Suster Ani dan ibunya masuk kedalam kamar dan keluar kembali membawa koper pakaian mereka. Berjalan melewati pak pandi dan Larissa.
"Tunggu dulu, kalian tidak akan membawa barang ini." Ucap pak pandi menahan keduanya mengambil alih kedua koper itu dengan paksa, sehingga suster Ani dan ibunya meringis kesakitan terjepit jarinya.
Pak pandi mencari beberapa pakaian,lalu melemparkan ke tubuh istri dan putri keduanya.

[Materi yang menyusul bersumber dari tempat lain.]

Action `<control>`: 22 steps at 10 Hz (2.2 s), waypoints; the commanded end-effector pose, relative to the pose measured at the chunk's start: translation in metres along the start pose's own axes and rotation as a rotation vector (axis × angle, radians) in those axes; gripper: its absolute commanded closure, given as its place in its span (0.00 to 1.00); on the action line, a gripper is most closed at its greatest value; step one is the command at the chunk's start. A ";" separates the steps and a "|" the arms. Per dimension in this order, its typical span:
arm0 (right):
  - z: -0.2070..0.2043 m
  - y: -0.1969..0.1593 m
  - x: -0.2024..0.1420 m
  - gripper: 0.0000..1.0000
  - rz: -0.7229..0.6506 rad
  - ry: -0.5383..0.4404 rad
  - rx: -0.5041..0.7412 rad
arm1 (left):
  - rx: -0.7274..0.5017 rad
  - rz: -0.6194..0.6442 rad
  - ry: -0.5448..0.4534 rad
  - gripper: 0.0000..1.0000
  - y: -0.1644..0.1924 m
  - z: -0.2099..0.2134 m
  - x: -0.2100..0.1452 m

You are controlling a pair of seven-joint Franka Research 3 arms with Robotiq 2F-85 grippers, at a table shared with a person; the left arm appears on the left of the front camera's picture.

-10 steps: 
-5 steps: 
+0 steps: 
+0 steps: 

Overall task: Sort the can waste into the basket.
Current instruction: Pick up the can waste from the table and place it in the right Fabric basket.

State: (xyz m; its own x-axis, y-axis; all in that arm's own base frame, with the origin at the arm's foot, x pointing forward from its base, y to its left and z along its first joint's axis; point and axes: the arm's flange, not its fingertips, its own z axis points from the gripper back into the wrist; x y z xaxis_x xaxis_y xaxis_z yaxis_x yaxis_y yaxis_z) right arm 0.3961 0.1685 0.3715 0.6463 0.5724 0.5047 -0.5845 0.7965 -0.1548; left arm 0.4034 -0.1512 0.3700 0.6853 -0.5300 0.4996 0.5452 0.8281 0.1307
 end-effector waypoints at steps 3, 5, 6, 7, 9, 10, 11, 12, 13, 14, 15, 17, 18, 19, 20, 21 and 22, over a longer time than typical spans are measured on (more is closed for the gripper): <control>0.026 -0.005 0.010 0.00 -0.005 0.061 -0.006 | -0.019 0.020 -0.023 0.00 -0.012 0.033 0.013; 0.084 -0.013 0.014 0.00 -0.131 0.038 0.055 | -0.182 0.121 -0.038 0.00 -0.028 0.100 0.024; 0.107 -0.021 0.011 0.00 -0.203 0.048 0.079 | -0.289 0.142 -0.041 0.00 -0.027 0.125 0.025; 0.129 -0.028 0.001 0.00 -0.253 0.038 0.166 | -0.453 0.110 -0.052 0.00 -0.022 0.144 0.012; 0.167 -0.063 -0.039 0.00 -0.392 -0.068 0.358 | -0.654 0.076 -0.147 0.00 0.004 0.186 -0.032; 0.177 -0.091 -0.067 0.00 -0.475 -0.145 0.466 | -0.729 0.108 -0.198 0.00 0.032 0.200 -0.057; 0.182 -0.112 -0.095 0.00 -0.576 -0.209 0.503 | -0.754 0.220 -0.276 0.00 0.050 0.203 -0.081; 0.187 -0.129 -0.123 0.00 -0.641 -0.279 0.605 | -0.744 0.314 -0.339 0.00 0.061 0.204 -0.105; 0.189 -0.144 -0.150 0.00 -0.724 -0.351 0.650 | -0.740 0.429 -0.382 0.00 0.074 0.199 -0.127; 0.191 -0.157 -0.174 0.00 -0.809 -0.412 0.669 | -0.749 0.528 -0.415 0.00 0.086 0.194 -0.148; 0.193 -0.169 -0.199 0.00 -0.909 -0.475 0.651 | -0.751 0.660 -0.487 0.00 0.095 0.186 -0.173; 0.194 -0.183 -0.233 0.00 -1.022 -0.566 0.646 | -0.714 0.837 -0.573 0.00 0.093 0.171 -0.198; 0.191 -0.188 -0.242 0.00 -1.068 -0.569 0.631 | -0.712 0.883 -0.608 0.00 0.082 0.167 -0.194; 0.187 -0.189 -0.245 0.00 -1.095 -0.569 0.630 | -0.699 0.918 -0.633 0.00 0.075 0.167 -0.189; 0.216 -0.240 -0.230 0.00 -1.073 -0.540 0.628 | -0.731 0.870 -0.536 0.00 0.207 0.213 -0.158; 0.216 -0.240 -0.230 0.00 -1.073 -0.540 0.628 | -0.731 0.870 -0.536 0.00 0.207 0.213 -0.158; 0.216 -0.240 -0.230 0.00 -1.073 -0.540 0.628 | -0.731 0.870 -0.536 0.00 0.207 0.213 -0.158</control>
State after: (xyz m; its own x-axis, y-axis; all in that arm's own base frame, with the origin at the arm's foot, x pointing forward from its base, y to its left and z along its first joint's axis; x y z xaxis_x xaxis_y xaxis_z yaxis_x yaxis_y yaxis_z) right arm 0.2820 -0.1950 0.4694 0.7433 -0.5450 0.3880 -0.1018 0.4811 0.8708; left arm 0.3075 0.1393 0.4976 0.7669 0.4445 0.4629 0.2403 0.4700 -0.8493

"Bawa itu, yang lainnya adalah pemberian ku. Kalian tidak berhak membawanya." Ucap pak pandi lagi.
Larissa hanya menatap penuh kemenangan dalam diam.
"Kamu..
Guman marah suster Ani akan menerjang ayahnya, dia tidak tahan lagi dengan sifat ayahnya.
"Sudah nak, semuanya tidak penting. Yang terpenting adalah kita sudah bebas dari neraka ini." Ucap ibunya menahan tubuh anaknya menerjang kearah ayahnya.
"Ingat mas, kehidupan akan terputar. Jangan cari aku jika kalian dalam kesusahan." Ucap Selena memperingatkan.
"Kita pisah!!"
Bu Selena membawa putrinya pergi tanpa membawa sehelai pakaian untuk salinan ,Karena di rumah lamanya ada banyak pakaian.
"Cih...
"Belagu. Itu bagus untuk kita."
Ucap pak Pandi menatap punggung istri dan putrinya pergi di telan pintu keluar.
"Betul yah, siapa mereka? Bisa apa mereka? Mereka hanya gembel jalanan saja." Timpal Larissa menatap jijik ibu dan adiknya.